Чтобы чем-то занять себя, чтобы не показать внезапно нахлынувшего смущения, которое было ему отнюдь не свойственно, особенно в присутствии Серёжи, Миша принялся рассматривать пуговицы на своих обшлагах.
Серёжа никак не мог Мишу разгадать. На него хотелось смотреть, препарировать взглядом, искать что-то и по маленьким кусочкам отколупывать его загадочность, изъяны и непонятность.
Внезапно всё встало на свои места, с удивительной лёгкостью, так просто и понятно, что Серёжа ещё подивился, как это он не до додумался этого раньше, как это не увидел. Как проглядел?!

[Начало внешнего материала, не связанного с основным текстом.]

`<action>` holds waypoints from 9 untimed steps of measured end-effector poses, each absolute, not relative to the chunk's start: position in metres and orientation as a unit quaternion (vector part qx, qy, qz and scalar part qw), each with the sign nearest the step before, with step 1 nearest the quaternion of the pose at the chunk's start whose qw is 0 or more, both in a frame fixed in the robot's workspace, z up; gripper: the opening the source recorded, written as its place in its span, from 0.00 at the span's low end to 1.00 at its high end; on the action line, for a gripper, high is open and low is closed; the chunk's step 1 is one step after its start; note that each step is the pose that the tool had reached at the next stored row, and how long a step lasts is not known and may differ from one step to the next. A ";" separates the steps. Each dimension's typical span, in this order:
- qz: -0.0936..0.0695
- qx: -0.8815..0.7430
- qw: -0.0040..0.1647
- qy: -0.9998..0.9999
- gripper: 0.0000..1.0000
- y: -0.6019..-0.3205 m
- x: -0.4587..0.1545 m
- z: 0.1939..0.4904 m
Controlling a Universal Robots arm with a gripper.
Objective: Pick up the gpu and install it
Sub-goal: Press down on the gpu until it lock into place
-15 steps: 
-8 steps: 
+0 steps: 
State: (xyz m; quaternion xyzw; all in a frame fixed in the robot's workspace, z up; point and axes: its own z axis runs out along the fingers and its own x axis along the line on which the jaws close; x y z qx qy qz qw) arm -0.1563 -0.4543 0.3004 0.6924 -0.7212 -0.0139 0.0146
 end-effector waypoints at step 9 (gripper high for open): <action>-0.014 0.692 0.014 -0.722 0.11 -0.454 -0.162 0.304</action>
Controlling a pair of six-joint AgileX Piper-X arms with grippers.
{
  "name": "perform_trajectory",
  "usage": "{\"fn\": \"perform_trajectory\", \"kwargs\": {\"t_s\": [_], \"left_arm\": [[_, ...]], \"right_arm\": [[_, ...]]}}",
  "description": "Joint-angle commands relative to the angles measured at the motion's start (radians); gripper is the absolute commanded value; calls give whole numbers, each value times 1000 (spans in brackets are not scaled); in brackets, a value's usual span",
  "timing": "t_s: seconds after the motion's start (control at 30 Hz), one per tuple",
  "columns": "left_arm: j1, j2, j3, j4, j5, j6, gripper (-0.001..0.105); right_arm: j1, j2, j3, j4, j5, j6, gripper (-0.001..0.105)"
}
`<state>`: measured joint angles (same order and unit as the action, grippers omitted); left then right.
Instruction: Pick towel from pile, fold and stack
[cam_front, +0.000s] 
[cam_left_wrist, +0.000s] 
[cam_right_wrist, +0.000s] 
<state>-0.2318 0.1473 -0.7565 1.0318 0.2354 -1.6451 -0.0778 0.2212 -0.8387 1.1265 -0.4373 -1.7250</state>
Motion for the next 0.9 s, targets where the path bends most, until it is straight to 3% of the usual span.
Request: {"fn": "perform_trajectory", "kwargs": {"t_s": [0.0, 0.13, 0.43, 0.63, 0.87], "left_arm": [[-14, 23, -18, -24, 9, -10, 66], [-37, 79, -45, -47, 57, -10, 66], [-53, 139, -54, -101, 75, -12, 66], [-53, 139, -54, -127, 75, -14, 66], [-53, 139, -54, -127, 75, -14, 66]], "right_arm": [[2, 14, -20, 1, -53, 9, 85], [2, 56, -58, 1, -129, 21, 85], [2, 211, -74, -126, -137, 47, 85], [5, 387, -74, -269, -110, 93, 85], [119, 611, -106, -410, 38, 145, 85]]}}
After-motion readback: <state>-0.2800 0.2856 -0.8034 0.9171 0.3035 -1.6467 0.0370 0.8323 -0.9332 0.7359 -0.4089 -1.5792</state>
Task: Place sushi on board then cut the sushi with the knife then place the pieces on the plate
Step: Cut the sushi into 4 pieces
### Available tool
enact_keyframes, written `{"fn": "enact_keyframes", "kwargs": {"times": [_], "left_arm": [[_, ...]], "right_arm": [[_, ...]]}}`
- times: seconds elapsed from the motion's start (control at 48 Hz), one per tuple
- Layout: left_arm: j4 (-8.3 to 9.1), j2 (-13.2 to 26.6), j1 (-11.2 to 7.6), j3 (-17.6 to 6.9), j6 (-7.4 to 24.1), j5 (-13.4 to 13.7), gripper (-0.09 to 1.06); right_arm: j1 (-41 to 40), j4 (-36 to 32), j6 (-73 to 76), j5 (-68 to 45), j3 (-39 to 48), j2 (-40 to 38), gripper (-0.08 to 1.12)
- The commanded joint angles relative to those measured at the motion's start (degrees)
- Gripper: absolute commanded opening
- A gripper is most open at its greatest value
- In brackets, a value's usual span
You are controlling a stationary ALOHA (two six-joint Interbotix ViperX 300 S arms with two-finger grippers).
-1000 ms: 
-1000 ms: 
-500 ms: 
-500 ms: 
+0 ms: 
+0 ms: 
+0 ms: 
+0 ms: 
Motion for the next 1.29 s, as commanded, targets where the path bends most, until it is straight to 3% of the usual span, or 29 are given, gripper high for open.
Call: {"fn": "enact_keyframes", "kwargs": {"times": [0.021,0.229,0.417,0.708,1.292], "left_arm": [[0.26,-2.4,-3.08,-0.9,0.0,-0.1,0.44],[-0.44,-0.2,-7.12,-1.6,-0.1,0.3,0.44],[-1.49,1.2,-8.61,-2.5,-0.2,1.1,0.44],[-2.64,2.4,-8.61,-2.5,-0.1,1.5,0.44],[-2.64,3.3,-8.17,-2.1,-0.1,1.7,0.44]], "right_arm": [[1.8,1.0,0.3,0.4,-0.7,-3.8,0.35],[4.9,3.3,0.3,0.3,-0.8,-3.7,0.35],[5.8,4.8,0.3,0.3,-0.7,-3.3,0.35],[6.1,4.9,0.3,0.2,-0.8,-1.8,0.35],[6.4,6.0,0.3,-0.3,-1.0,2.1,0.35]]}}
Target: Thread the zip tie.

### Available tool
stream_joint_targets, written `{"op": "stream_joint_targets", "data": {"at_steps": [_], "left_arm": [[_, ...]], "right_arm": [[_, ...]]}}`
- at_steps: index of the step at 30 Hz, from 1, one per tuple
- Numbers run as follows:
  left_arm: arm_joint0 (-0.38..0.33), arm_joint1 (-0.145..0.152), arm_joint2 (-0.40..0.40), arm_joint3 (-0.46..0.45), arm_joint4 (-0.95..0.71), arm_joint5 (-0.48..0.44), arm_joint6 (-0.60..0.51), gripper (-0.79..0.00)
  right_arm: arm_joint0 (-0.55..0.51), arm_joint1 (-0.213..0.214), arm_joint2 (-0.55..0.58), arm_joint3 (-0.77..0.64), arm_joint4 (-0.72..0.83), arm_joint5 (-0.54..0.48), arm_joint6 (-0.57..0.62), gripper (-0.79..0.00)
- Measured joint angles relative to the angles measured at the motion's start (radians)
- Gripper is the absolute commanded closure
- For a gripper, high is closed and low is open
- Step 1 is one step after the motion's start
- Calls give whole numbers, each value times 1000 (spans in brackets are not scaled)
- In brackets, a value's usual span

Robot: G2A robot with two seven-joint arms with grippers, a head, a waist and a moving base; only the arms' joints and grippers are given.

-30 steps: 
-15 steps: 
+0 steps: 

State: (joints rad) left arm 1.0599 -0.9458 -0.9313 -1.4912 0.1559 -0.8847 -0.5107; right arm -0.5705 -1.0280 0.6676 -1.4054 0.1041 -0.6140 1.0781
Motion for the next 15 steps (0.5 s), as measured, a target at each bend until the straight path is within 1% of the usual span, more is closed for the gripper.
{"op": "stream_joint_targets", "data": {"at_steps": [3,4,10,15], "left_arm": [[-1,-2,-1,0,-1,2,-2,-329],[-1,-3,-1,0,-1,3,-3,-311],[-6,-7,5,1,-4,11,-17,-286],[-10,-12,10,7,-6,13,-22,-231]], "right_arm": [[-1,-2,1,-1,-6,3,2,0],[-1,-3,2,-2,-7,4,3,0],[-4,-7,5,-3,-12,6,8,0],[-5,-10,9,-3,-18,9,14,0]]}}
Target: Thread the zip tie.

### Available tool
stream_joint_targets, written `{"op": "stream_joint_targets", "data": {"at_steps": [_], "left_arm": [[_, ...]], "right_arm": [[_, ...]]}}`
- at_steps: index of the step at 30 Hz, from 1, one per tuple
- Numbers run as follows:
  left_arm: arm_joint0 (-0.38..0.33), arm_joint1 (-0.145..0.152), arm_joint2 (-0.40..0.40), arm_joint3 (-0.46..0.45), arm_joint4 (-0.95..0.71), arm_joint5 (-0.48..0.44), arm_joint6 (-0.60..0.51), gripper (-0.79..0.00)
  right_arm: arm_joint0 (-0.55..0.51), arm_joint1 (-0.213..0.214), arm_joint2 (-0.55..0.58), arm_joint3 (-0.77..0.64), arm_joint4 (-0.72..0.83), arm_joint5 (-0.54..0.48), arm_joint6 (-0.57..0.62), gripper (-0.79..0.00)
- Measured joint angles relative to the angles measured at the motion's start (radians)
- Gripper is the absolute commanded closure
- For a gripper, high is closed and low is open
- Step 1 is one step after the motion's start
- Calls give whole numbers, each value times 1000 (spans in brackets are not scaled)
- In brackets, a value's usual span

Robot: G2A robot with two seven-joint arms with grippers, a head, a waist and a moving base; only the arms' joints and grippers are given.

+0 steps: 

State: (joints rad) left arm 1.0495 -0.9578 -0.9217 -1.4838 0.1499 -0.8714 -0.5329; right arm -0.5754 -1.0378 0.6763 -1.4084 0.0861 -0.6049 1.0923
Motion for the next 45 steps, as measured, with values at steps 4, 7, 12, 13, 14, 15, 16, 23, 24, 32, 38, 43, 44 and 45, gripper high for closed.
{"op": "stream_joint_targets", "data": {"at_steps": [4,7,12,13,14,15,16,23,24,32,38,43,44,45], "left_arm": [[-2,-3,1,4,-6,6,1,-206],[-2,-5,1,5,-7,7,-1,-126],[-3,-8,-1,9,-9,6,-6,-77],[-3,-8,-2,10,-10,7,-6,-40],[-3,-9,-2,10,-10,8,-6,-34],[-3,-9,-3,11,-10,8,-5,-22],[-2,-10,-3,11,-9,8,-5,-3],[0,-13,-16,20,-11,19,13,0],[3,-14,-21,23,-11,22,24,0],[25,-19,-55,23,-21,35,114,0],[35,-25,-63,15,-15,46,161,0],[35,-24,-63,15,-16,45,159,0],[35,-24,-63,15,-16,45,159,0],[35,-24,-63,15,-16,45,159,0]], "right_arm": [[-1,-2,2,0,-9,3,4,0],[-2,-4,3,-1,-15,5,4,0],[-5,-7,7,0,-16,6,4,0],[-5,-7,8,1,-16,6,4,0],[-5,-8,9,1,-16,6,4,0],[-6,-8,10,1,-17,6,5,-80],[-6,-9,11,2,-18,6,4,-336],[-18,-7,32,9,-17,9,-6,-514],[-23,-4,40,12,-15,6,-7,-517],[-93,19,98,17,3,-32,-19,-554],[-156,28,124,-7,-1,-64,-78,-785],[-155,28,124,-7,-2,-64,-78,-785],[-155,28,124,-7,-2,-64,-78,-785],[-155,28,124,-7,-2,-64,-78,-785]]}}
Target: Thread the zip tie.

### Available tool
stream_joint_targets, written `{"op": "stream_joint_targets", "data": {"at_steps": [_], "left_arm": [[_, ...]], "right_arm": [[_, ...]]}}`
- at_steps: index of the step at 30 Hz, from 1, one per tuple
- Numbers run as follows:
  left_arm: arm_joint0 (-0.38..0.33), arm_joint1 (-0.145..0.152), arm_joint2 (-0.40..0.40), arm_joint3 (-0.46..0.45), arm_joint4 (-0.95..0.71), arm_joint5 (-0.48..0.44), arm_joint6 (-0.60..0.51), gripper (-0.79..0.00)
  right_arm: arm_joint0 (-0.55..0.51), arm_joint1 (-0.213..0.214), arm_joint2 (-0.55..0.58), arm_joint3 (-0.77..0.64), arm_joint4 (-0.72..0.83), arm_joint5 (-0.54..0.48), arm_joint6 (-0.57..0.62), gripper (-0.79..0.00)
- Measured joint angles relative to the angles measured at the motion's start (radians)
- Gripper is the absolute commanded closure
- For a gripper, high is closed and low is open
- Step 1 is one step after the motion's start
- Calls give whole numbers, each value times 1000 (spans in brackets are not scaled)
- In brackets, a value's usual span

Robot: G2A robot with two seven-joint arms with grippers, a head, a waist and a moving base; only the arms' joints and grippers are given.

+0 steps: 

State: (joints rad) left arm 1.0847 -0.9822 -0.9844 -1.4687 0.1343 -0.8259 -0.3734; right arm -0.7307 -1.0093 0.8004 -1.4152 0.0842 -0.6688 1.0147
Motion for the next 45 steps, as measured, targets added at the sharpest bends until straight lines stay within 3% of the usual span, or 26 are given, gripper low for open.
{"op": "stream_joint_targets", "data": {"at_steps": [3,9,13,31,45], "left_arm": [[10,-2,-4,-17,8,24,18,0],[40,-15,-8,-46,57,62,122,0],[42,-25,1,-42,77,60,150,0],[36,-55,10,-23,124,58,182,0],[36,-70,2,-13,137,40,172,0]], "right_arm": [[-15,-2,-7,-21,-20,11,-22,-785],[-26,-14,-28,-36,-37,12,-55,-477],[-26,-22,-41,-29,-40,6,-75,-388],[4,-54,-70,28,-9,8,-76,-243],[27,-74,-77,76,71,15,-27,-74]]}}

– Что же? – застенчиво и неуверенно улыбаясь, поинтересовался Бестужев. Этой улыбки Муравьёв у него никогда не видел – в ней перекатывалась надежда, – она была слабая и огненно-жёлтая, но отчего-то такая светлая, что всё будущее мгновенно выстроилось перед Серёжей ясно и чётко.
– Сердце мне бередишь, – на выдохе шепнул Серёжа.
Миша заулыбался сильнее и потянулся к нему.
***
На следующий день Муравьёв-Апостол решил, что надо будет всё-таки сказать Пестелю спасибо за то, что он когда-то решил вправить ему, Серёже, мозги.